WHAT YOU ARE ASKED TO DO
Which lines below contain the word "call"? Copy each one.

*** Block opens ***

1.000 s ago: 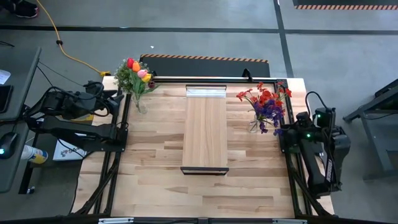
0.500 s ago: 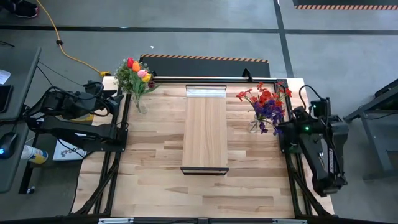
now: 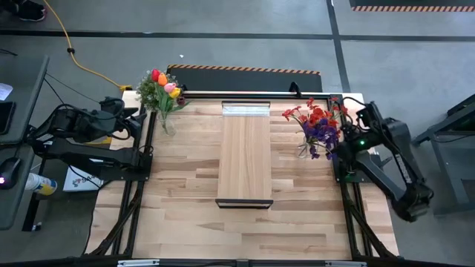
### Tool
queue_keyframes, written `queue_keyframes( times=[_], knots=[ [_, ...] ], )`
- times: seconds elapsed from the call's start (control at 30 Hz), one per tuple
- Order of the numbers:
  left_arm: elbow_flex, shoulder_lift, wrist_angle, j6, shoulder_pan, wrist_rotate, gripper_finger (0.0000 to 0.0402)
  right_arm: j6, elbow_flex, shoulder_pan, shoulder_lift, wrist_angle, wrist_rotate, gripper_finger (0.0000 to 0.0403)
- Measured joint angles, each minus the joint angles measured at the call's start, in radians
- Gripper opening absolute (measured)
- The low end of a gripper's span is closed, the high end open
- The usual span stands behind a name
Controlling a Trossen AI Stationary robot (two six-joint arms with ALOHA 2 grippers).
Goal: Pick and place flowers into a vace then onto a shelf
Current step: Put the right transparent flower vase on the shelf
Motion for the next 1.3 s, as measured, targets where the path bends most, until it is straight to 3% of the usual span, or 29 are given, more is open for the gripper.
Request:
queue_keyframes(
  times=[0.2, 0.67, 0.9, 1.1, 1.3],
  knots=[
    [0.000, 0.000, -0.009, 0.000, 0.000, 0.000, 0.0248, 0.003, 0.000, 0.073, 0.045, 0.009, 0.009, 0.0200],
    [0.000, 0.000, -0.035, 0.000, 0.000, 0.001, 0.0248, 0.035, 0.004, 0.163, 0.012, 0.008, -0.009, 0.0197],
    [0.000, 0.000, -0.035, 0.015, 0.000, 0.000, 0.0248, 0.124, 0.139, 0.163, -0.057, 0.002, -0.028, 0.0201],
    [0.000, 0.000, -0.034, 0.026, 0.000, -0.024, 0.0248, 0.182, 0.365, 0.163, -0.074, 0.003, 0.128, 0.0196],
    [0.000, 0.000, -0.034, 0.046, 0.000, -0.035, 0.0248, 0.174, 0.576, 0.163, -0.040, 0.036, 0.403, 0.0188]
  ],
)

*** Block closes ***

EXPECTED ANSWER
- times: seconds elapsed from the call's start (control at 30 Hz), one per tuple
- Measured joint angles, each minus the joint angles measured at the call's start, in radians

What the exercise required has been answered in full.